_Required work_. Nothing but an exact repeat of the data, with pictures removed, belongs in the answer.

******************************

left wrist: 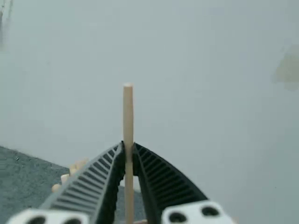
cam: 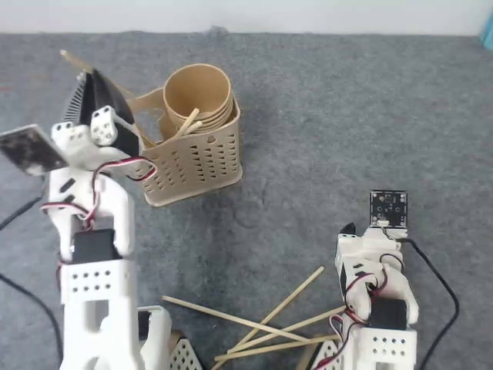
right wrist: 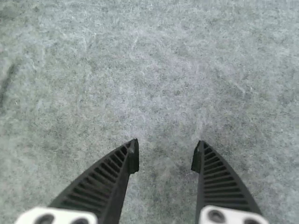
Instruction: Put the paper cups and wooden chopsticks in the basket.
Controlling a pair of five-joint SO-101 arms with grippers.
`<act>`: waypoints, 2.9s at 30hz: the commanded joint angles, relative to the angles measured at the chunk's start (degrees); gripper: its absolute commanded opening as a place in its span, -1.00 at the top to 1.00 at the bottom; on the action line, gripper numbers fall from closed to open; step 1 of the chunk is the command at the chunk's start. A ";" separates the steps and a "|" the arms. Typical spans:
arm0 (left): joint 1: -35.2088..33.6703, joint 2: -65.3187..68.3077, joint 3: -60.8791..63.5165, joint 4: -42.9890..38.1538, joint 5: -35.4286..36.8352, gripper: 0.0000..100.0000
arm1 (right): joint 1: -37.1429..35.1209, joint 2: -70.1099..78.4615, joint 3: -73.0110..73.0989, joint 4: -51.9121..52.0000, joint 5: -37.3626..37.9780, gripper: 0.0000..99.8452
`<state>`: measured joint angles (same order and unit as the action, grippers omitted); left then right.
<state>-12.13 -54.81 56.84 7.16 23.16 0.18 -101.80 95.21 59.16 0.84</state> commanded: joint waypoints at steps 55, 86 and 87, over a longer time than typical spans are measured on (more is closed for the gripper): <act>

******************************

_Solution to this task_.
left wrist: 
cam: 
right wrist: 
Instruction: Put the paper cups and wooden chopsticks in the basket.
Controlling a pair of five-joint SO-101 arms with grippers.
`<act>`: waypoints, 2.9s at 30hz: the commanded joint angles, relative to the angles measured at the chunk's start (degrees); gripper: its absolute commanded opening as a place in its span, -1.00 at the top to 1.00 at the bottom; on the action line, gripper numbers fall from closed to open; step 1 of the chunk is the command at the chunk's start. A ";" separates the steps and a "|" the arms. Typical spans:
arm0 (left): joint 1: -35.2088..33.6703, joint 2: -65.3187..68.3077, joint 3: -60.8791..63.5165, joint 4: -42.9890..38.1538, joint 5: -35.4286..36.8352, gripper: 0.0000..100.0000
arm1 (right): joint 1: -37.1429..35.1209, joint 2: -70.1099..78.4615, joint 3: -73.0110..73.0989, joint 4: -51.9121..52.0000, joint 5: -37.3626..37.9780, gripper: 0.0000..99.8452
`<state>`: measured joint angles (same order and unit as the action, grippers omitted); left then right.
<state>-12.13 -54.81 56.84 7.16 23.16 0.18 -101.80 95.21 59.16 0.84</state> commanded: joint waypoints at steps 55, 86 and 87, over a longer time than typical spans are measured on (more is closed for the gripper): <act>

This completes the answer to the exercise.